Goal of the exercise: Each line below from the one containing "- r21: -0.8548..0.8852" through the one containing "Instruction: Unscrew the" should be output exactly as it stands, and no other line should appear.
╔══
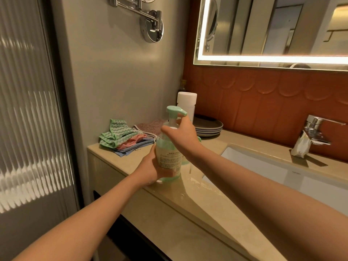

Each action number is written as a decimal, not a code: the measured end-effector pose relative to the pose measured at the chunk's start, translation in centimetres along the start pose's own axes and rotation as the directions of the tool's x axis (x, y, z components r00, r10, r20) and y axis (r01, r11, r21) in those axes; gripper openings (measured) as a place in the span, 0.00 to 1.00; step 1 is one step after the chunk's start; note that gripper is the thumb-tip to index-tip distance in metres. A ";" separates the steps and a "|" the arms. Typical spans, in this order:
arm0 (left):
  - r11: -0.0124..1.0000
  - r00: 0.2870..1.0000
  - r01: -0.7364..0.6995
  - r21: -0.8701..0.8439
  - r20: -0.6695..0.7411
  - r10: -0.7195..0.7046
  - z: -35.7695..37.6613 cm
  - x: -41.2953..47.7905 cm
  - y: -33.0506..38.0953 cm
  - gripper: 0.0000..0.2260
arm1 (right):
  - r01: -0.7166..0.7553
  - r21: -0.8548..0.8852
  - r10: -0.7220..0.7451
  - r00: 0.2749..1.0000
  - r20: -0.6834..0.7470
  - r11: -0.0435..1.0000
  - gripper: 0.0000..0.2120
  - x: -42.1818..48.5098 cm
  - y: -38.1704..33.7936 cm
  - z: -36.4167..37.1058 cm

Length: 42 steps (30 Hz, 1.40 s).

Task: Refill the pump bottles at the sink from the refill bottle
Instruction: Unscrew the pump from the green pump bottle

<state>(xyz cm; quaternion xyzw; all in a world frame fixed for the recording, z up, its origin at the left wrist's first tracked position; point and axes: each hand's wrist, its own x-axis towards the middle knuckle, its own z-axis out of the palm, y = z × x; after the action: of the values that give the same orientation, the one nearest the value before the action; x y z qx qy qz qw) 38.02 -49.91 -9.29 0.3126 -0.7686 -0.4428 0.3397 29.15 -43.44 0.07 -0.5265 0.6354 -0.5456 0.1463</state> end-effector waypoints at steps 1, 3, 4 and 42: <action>1.000 1.000 0.000 0.006 -0.001 0.000 0.0 0.0 0.0 0.43 | -0.009 0.030 0.009 1.000 0.014 1.000 0.24 0.0 0.1 0.1; 1.000 1.000 0.004 0.029 -0.010 -0.004 0.0 0.1 0.0 0.42 | 0.005 0.019 -0.005 1.000 -0.008 1.000 0.25 0.1 0.2 0.2; 0.999 1.000 0.010 0.043 -0.014 -0.009 0.0 0.0 0.1 0.41 | 0.025 -0.031 -0.026 0.999 -0.040 0.999 0.28 0.1 0.3 0.3; 0.999 1.000 0.019 -0.027 0.022 -0.018 -0.1 0.1 -0.3 0.45 | 0.058 -0.175 -0.080 0.989 -0.122 0.983 0.28 0.0 1.3 0.1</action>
<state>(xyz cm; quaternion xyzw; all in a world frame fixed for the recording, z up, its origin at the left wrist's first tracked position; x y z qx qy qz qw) 38.14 -50.12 -9.48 0.3103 -0.7633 -0.4596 0.3316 28.57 -43.72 -1.08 -0.5227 0.6691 -0.5267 0.0405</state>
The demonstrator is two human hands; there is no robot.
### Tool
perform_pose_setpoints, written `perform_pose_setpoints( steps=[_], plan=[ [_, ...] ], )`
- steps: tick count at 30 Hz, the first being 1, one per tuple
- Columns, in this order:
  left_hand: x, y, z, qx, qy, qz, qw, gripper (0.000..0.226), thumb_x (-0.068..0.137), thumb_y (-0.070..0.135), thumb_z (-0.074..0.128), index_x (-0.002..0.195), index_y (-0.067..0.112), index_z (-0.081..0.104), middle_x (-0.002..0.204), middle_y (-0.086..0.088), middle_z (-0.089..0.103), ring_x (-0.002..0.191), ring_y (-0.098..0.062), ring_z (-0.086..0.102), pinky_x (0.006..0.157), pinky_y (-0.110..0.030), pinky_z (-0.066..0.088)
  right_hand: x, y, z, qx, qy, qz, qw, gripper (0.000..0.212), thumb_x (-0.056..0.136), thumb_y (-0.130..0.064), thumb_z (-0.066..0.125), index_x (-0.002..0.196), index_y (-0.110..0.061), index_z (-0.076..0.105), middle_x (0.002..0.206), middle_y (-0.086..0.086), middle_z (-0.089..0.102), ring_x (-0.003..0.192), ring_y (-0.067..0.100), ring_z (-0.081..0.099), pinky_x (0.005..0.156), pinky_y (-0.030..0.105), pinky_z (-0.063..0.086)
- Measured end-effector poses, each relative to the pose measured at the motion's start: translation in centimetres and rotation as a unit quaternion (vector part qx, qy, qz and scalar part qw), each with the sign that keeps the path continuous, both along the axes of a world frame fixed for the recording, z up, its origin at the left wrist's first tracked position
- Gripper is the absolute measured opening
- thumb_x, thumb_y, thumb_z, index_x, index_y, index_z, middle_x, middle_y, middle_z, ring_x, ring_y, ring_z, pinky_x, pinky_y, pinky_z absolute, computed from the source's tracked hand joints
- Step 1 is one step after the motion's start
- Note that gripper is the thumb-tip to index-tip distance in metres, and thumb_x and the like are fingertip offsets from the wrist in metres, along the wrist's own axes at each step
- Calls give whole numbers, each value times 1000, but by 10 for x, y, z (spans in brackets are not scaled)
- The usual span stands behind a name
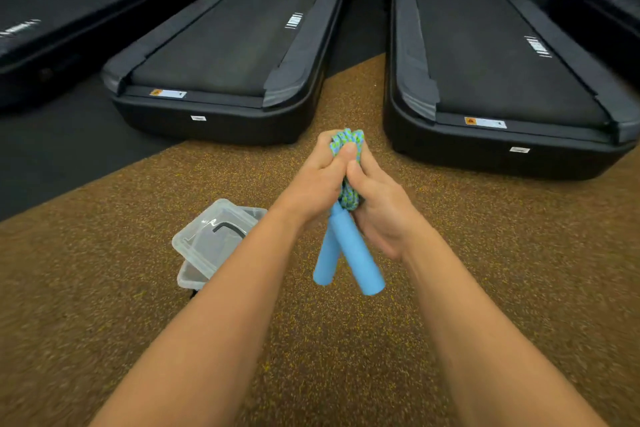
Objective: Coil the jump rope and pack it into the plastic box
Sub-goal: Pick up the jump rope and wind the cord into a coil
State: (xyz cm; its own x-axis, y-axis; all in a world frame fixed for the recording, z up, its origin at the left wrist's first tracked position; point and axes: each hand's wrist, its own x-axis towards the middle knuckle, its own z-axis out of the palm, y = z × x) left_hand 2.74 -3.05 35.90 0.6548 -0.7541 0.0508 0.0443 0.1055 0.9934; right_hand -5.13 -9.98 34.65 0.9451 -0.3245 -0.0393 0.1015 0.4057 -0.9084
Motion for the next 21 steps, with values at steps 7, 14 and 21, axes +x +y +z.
perform_pose_setpoints(
  steps=[7,14,21],
  plan=[
    [2,18,11,29,8,-24,999,34,100,16,42,133,7,41,102,-4,55,92,-11,56,83,-23,49,-3,4,6,-141,29,33,989,76,94,0,44,151,-28,3,146,1,43,131,12,45,108,29,38],
    [7,22,4,76,-43,-1,996,33,100,26,43,131,15,40,109,-3,56,94,-7,58,84,-18,50,15,15,-8,-183,76,-2,980,76,95,-4,46,150,-34,2,141,4,49,125,15,52,105,40,44],
    [35,26,-16,112,-95,64,987,34,74,68,47,105,54,47,121,-3,57,118,-27,53,104,-51,38,45,31,-16,-244,91,-51,964,82,91,-16,45,147,-40,-10,146,1,43,124,15,51,107,42,42]
  ],
)
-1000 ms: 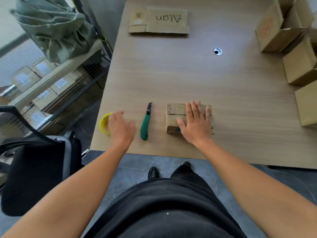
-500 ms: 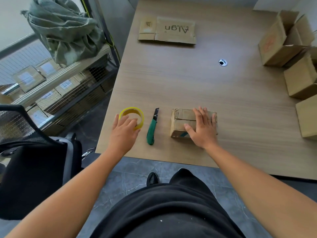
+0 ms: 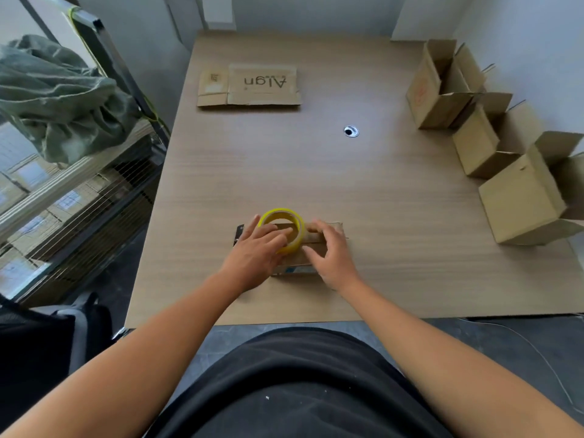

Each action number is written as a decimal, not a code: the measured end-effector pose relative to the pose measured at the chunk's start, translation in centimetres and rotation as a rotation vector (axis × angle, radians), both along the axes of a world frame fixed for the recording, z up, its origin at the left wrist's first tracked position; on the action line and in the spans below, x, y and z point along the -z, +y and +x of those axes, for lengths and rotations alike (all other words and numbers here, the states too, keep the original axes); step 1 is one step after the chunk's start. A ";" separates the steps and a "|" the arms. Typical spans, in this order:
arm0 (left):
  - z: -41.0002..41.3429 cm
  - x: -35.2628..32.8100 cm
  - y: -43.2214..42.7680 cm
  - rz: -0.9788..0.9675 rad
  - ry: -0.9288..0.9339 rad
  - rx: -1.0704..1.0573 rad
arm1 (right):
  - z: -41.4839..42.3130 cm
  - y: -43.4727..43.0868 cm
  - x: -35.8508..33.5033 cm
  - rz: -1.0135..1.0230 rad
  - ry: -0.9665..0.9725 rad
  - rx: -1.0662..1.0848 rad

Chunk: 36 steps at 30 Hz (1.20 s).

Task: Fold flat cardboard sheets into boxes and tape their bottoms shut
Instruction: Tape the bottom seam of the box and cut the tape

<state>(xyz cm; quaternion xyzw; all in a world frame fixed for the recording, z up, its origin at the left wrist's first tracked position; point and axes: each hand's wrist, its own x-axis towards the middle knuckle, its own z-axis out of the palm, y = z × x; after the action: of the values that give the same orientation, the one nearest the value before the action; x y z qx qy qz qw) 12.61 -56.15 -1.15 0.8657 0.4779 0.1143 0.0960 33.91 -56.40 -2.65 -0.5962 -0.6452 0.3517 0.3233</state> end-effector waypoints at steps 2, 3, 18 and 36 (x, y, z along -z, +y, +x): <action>0.1 0.3 0.0 -0.009 0.009 -0.013 | 0.3 0.4 -0.2 -0.078 0.085 0.046; 0.1 0.4 0.0 -0.014 0.012 -0.017 | 0.6 0.8 -0.4 -0.096 0.081 0.043; -0.3 0.4 0.1 -0.081 0.018 0.026 | 0.5 3.2 -2.0 -0.100 -0.299 -0.105; 1.0 -0.9 -0.8 -0.137 0.078 -0.072 | 1.2 4.2 -1.5 -0.027 -0.233 -0.159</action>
<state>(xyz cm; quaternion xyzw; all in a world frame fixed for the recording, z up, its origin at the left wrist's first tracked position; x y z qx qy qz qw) 13.57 -56.96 -0.21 0.8431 0.5188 0.0510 0.1320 35.13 -52.21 -1.15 -0.5844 -0.7188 0.3132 0.2092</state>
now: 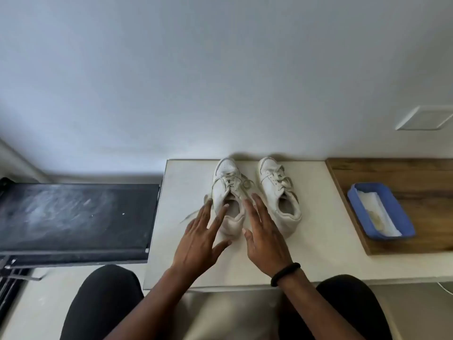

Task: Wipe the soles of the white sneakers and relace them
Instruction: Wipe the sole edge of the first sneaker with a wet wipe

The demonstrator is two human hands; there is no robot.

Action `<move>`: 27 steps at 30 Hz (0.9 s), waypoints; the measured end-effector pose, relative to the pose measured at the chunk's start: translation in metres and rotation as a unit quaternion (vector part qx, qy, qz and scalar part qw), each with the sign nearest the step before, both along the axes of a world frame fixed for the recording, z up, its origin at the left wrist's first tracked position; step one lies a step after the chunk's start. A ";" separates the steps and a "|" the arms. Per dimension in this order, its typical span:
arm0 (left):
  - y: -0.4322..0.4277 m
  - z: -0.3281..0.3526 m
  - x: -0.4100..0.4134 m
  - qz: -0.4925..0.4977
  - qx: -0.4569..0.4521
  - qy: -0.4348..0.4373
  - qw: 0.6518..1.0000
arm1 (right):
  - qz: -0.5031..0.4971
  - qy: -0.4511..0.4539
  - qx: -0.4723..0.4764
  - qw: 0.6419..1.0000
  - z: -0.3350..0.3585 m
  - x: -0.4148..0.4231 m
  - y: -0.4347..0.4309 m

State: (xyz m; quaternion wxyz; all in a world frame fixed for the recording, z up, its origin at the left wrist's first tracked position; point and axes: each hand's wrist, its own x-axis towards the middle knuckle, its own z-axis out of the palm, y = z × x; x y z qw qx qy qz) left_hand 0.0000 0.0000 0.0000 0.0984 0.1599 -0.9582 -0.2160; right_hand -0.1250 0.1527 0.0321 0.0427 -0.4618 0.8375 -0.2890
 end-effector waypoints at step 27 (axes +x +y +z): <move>0.019 0.001 0.008 0.087 0.123 -0.007 0.989 | -0.002 -0.040 0.030 0.999 -0.037 0.012 0.009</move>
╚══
Solution to the problem:
  - r21: -0.8548..0.8852
  - r10: -0.7220..0.7451
  - r00: 0.2749..1.0000
  - r20: -0.6834..0.7470
  - r11: -0.0435..1.0000
  - gripper: 0.0000..0.2120
  - x: -42.1818..48.5098 cm
  - y: -38.1704..33.7936 cm
  - z: -36.4167..37.1058 cm

Length: 42 steps (30 Hz, 1.40 s).

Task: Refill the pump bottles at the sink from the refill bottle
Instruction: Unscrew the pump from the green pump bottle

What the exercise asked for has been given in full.